What is being asked:
Among the lines of data below, reproduce only those from the one with "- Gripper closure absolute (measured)" through the one with "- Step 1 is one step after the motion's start", exactly as they stand, both ends included.

Data provided:
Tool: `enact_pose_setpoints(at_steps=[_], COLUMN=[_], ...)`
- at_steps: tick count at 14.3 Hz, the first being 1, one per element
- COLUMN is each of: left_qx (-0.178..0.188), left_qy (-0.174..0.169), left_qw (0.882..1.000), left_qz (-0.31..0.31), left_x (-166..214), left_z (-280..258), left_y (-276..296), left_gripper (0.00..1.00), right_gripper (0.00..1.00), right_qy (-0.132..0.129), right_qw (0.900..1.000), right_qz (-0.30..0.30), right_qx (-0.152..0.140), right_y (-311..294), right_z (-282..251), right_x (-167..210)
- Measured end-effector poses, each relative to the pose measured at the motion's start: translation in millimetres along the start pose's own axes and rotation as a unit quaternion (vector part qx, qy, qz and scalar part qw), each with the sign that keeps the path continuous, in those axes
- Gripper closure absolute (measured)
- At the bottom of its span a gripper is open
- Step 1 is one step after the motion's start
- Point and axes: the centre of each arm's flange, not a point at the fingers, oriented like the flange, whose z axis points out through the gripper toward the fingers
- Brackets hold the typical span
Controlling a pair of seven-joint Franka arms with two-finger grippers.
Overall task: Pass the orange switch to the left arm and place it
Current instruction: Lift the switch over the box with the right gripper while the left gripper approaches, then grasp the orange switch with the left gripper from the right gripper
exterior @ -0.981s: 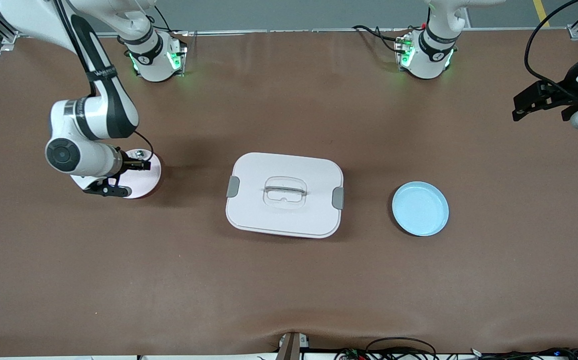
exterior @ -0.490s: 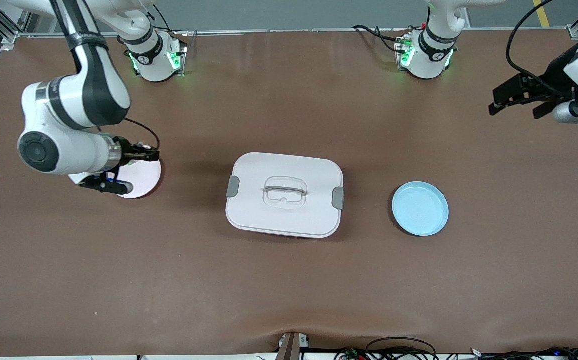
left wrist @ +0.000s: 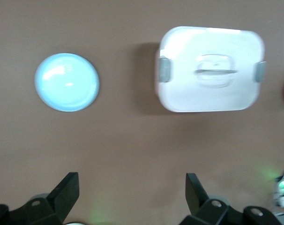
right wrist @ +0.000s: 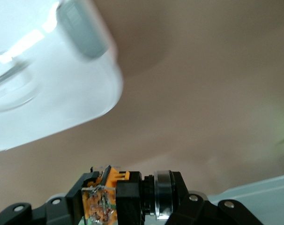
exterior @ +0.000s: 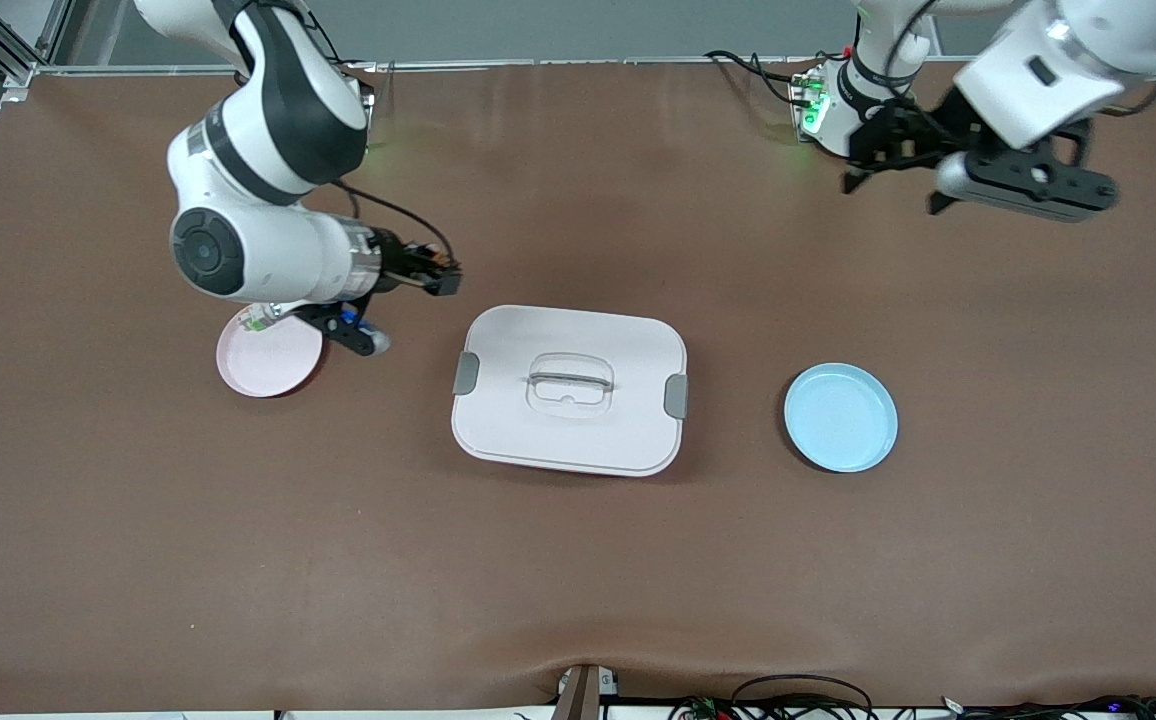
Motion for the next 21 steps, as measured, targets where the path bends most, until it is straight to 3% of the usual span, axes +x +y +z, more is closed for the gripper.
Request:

Response to this exercise:
- Gripper closure absolute (measured)
- At the bottom of its span a gripper is open
- Step 1 is one step after the motion's start

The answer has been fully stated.